Most nut trees grow well in OK, such as the Hall's Hardy almond tree, that is a very cold hardy almond. The American black walnut trees produce walnuts that are crunchy and tasty, and the expensive black walnut tree produces a wood that is very valuable. Filbert trees (hazelnut trees) are native to the US like the famous, American chestnut tree. The Chinese chestnut tree is very productive when reaching the bearing age and chestnuts ripen in late summer or early fall in OK. The American Chestnut tree produces large, very sweet thin shelled nuts as the tree matures. Pecan trees such as the Pawnee pecan , Oconee pecan tree and the Northern James pecans are excellent choices for planting in Oklahoma, since they are so cold hardy. Many other cultivars of pecan trees of more southern origin and parentage will not produce pecans some seasons, because of late frosts in the spring while the pecan flowers are in a vulnerable stage.

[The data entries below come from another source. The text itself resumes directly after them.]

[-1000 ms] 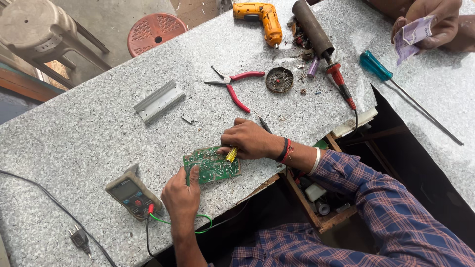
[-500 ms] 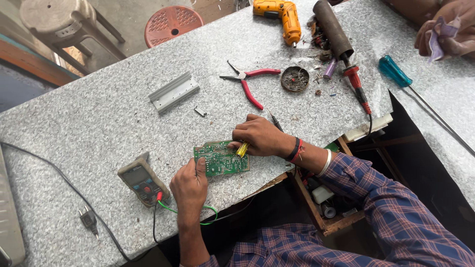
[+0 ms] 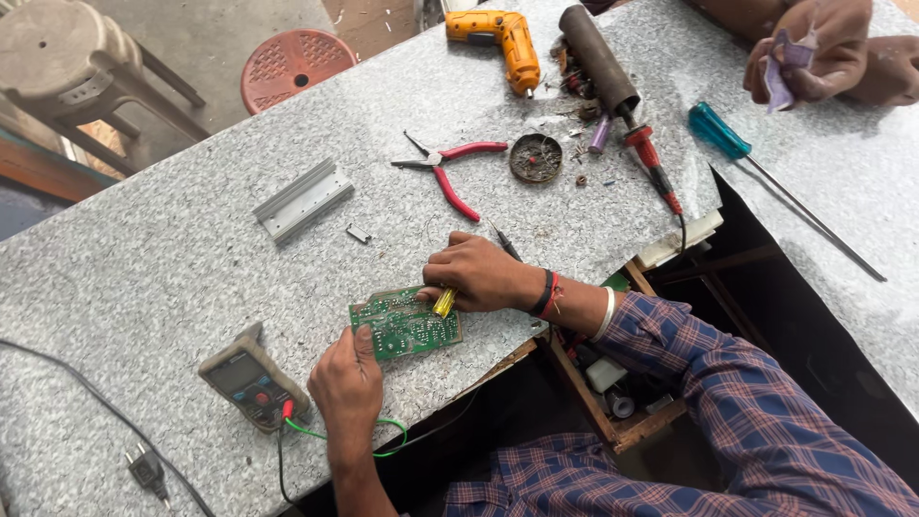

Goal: The person tests a green circuit board with a multimeter at a workbench, then opens a battery pack, removes and sorts small cylindrical cells and components, and handles parts from a drawer. They pass small parts to a coworker and finally hold up the circuit board to view it.

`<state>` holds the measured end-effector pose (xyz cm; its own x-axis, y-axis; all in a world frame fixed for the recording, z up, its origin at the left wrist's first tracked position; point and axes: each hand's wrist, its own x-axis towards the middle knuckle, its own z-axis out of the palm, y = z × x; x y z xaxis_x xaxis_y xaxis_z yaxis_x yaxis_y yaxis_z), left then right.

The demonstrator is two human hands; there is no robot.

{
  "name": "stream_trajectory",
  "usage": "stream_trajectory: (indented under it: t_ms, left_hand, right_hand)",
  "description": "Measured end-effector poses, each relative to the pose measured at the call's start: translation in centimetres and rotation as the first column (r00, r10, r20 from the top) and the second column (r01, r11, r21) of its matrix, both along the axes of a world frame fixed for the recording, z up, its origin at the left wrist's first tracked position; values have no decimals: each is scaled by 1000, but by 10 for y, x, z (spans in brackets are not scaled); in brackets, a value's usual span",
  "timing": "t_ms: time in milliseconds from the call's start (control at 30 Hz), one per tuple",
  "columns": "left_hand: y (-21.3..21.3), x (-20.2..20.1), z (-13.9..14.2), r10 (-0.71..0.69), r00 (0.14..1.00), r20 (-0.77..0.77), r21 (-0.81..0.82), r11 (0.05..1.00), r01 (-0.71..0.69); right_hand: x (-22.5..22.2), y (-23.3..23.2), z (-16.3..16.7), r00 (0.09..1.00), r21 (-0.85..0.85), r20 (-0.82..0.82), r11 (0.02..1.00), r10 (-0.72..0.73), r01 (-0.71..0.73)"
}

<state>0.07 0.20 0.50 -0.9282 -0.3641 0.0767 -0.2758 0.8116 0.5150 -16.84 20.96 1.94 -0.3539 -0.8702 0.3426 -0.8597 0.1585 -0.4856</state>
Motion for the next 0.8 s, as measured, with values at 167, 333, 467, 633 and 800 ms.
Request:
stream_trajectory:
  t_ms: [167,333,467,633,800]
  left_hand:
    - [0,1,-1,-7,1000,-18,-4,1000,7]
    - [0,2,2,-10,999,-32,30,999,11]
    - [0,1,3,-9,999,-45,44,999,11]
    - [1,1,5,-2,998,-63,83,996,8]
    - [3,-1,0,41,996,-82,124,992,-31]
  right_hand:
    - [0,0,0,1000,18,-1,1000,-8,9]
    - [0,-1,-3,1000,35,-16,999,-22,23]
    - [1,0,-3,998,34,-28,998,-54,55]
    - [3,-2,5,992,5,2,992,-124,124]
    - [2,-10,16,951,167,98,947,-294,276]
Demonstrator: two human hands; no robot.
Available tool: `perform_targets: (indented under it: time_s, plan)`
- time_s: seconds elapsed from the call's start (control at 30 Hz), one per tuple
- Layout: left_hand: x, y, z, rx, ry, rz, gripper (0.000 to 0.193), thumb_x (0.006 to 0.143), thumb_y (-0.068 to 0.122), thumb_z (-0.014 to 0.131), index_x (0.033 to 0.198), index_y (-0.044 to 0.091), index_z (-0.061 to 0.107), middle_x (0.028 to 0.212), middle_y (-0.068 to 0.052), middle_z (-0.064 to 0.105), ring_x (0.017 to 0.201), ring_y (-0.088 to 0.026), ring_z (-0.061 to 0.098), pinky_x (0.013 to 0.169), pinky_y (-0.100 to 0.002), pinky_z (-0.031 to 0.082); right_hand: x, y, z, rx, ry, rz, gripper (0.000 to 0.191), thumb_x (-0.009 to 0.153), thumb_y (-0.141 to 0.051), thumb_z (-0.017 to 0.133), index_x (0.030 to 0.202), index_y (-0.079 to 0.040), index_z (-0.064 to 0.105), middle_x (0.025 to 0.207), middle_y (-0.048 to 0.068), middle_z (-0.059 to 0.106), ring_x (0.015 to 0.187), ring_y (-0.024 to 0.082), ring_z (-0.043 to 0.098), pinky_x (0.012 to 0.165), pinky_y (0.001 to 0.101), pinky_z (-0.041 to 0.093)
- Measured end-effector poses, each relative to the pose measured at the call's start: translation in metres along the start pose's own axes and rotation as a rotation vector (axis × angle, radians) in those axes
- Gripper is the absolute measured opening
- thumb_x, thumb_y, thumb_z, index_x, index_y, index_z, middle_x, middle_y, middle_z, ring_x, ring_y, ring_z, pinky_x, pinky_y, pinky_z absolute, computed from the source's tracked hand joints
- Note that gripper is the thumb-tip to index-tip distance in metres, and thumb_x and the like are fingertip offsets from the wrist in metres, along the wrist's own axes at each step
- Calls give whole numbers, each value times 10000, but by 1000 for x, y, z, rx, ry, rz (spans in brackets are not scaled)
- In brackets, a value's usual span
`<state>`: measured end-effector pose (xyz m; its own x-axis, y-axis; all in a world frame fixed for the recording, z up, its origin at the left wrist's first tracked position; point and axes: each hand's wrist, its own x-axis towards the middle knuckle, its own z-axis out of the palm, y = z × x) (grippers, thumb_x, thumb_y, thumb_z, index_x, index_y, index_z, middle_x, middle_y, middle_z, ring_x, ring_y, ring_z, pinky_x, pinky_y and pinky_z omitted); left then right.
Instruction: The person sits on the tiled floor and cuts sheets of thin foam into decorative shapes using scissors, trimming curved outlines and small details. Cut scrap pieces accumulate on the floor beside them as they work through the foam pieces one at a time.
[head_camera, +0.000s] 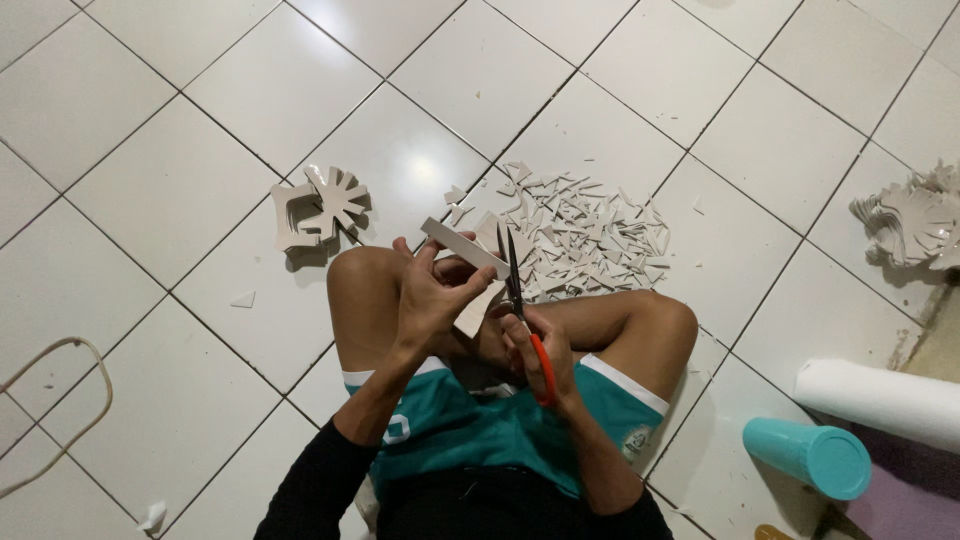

In Oklahoma bamboo plant privacy screens are fast growing and provide a landscape block for noise and toxic automobile fumes or from unwanted visitors or intruders. The bamboo plant clumps grow into dense leafy living fences that purify the air and convert the toxic carbon dioxide gas into breathable Oxygen. OK bamboo plants are easy to grow when planted in full sun or some shade and in an damp organic embedded soil, but it is important to plant a cold hardy bamboo plant species that will survive cold winter temperatures of below zero F degrees. The beautiful colors of blue, yellow and black stems also have random variegated streaks in the bamboo poles and in the leaves. You can buy and grow your own bamboo privacy screen from the Ty Ty Bamboo Nursery, tytyga.com, and the living bamboo plants will be shipped to you immediately in boxes directly and delivered to your front doorstop, anytime during the year.



For those gardeners who love rare and unusual plants in Oklahoma, Agave plant, Yucca trees and Aloe plants are native to the American deserts in the West, and the Yucca gloriosa, (Spanish Bayonet), the Yucca filamentosa 'Color Guard' and the Yucca brevifolia (Joshua Tree) are cold hardy and can grow out of doors in OK. The Red Yucca has leaves that turn red during the cold of the winter, and in the summer orange flowers grow on a 3 foot tall inflorescence. Desert aloe and agave plants (xeriscape) are easy to grow and require no attention, no fertilizing and are storehouses of water during droughts. The Century plant, Agave americana 'Marginata' is a brightly variegated striped leaf plant, and the Agave attenuata is a spineless agave plant. The Agave tequilana is imbedded with a sweet flavored juice that can be fermented into the drink, tequila. The Aloe vera is a healing first aid cure for fire ant bites, wasp stings and skin burns.